文 馮蘭 李好(東華理工大學法學院)
近年來,精神病人傷人事件時有發生,給社會公眾帶來恐慌。2019年5月24日,南昌紅谷灘的實習律師被殺。該案發生后,當事者的萬某弟家人表明,其患有精神病。為防止類似暴力行為卻又不負刑事責任的精神病患者再危害社會,刑訴法中規定了精神病人的強制醫療程序,但由于法律規定比較粗疏,在司法實踐中還存在一定問題,因而對其完善就顯得尤為迫切。
刑事強制醫療是指患有精神疾病的人實施了犯罪后,對社會或者公民造成了威脅,在刑法上不能對其判處刑罰,強制其在法律規定的場所接受治療并且由檢察院進行監督的一項特別措施。
適用對象包括兩大類,一是完全喪失辨認、控制自己行為能力的人,實施了犯罪;另一個是有了犯罪行為后,因患有精神疾病導致喪失辨認、控制能力的人。
適用前提是有精神疾病的人實施了犯罪行為。從保障精神病人合法權益角度出發,通過強制其接受醫學治療,早日幫助其恢復健康。另外,對患有精神疾病的人具有一定的人身自由限制,在消除社會危害性之前,不能放任其直接進入社會。

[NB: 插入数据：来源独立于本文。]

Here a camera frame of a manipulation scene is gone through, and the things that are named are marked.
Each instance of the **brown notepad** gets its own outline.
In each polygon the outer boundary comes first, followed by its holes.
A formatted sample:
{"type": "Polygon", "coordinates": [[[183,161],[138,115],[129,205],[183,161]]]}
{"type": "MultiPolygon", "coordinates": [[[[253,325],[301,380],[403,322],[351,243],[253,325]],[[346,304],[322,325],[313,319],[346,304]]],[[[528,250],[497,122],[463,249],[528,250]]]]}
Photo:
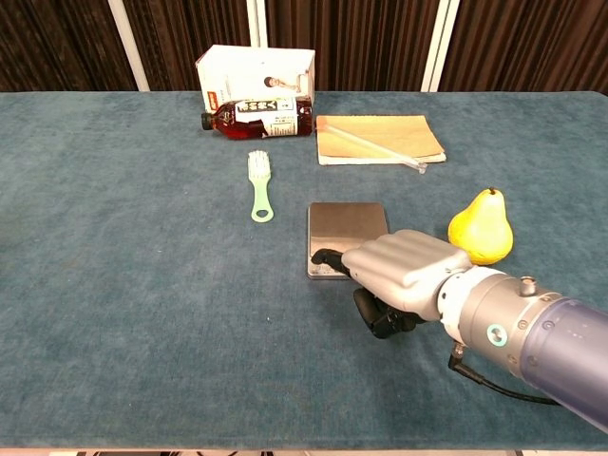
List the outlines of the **brown notepad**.
{"type": "Polygon", "coordinates": [[[430,130],[425,116],[317,116],[316,138],[319,164],[390,164],[398,158],[324,131],[339,128],[363,140],[385,146],[420,162],[444,162],[446,154],[430,130]]]}

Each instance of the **green toothbrush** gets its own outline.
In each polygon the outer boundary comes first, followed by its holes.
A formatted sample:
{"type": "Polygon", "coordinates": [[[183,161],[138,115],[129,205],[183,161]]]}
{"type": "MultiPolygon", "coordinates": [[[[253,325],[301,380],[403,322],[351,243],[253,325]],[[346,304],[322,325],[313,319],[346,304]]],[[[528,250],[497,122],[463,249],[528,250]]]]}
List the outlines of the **green toothbrush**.
{"type": "Polygon", "coordinates": [[[249,169],[249,181],[253,184],[255,192],[251,218],[259,223],[264,223],[271,220],[275,215],[268,201],[267,185],[270,180],[268,153],[263,150],[250,152],[247,167],[249,169]]]}

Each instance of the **clear straw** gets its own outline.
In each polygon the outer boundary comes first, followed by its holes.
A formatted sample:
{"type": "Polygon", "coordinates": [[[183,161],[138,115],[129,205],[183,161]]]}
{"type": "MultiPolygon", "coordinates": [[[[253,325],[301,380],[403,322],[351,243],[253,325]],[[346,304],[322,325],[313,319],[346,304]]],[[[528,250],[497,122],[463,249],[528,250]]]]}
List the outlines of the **clear straw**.
{"type": "Polygon", "coordinates": [[[402,155],[398,152],[395,152],[392,149],[389,149],[388,147],[385,147],[384,145],[376,144],[375,142],[366,140],[364,138],[360,138],[356,135],[353,135],[352,133],[349,133],[348,131],[344,131],[340,128],[336,128],[335,126],[331,126],[331,125],[324,125],[321,128],[321,130],[330,131],[330,132],[335,133],[336,135],[344,138],[345,140],[349,140],[349,141],[352,141],[353,143],[358,143],[360,145],[364,145],[366,147],[371,147],[372,149],[382,151],[385,154],[390,155],[391,157],[394,157],[395,159],[397,159],[399,161],[399,163],[405,164],[405,165],[409,166],[410,168],[417,169],[420,174],[425,174],[425,172],[427,171],[426,163],[417,161],[413,157],[410,157],[407,155],[402,155]]]}

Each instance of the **bottle label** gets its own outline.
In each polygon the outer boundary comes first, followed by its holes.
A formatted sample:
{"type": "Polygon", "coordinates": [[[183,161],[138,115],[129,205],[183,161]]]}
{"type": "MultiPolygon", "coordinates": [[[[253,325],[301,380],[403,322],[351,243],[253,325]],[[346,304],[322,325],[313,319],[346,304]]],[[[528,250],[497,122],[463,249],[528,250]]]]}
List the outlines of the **bottle label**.
{"type": "Polygon", "coordinates": [[[295,98],[245,100],[235,105],[237,122],[262,121],[267,136],[297,135],[295,98]]]}

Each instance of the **bottle cap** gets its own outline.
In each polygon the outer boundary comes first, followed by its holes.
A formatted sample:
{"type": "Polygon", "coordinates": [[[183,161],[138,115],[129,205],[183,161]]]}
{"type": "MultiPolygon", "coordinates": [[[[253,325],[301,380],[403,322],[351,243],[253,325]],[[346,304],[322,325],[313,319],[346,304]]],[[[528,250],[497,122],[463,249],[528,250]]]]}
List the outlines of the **bottle cap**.
{"type": "Polygon", "coordinates": [[[208,112],[203,112],[200,114],[200,125],[203,130],[213,130],[213,126],[211,125],[211,121],[213,120],[213,114],[208,112]]]}

申請權屬于人民檢察院,在審查起訴階段,公安機關可以提出強制醫療意見,檢察院可以直接向人民法院提出精神病人強制醫療申請。是否適用強制醫療由人民法院決定。因為該措施對人身自由有一定的限制,所以,在沒有經過人民法院作出強制醫療的決定前,其他任何機關和個人均沒有權利采取該措施。
有關精神疾病人強制醫療程序的立法,主要體現在以下規定中,即刑法第18條、2018年《刑事訴訟法》中的第302條到307條的規定及相關司法解釋。2018年的刑訴法對此做了細化規定,主要涉及以下3點:
1.行為人實施了暴力行為,同時還給公共安全或者公民帶來了危害。這是前提條件。
2.行為人必須是依法不負刑事責任的精神病人,這是該規定的主體條件。
3.要求必須有采取強制醫療的危害必要性,即社會危險性。
1.適用對象過于狹窄
根據《刑法》第18條以及《刑事訴訟法》規定,刑事強制醫療只適用犯罪時完全不能辨認控制自己的精神病人,對于限制刑事責任能力的精神疾病人以及犯罪后不具備辨認控制能力的;對于雖未實施暴力行為,但暴力傾向明顯,犯罪可能性較大,造成危險可能性高的精神疾病人,法律均未明確規定。
2.前置鑒定程序混亂
從整個程序看,法院做出強制醫療決定的依據主要是精神疾病鑒定書,被申請人或被告人不要求必須出庭,雖然法院也可重新或補充鑒定,但一般均依據于此,因此,法院審查帶有書面審查的特點,容易導致鑒定程序的監管不力。另外,實踐中存在沒有統一的鑒定機構、鑒定標準不明確和鑒定主體不一等問題。
3.審理程序不夠具體
根據刑事訴訟法第286條規定,刑事強制醫療案件應由合議庭審理,同時被申請人的法定代理人應當到庭,并由法律援助律師提供法律幫助。實踐中,審理此類案件時,合議庭成員的組成并不統一并且形同虛設,違反刑訴法基本價值。
針對前述問題,結合理論與實際筆者提出以下建議。
基于目前的法律規定和學界的討論,考慮將更多的精神性疾病納入強制醫療的范疇的建議,精神病人強制醫療適用對象應包含以下幾類:1、所有實施違反《刑法》規定行為的無刑事責任能力的精神病人;2、特定情形下的限制責任能力的精神病人;3、特定情形下犯罪后和審理前患精神病者。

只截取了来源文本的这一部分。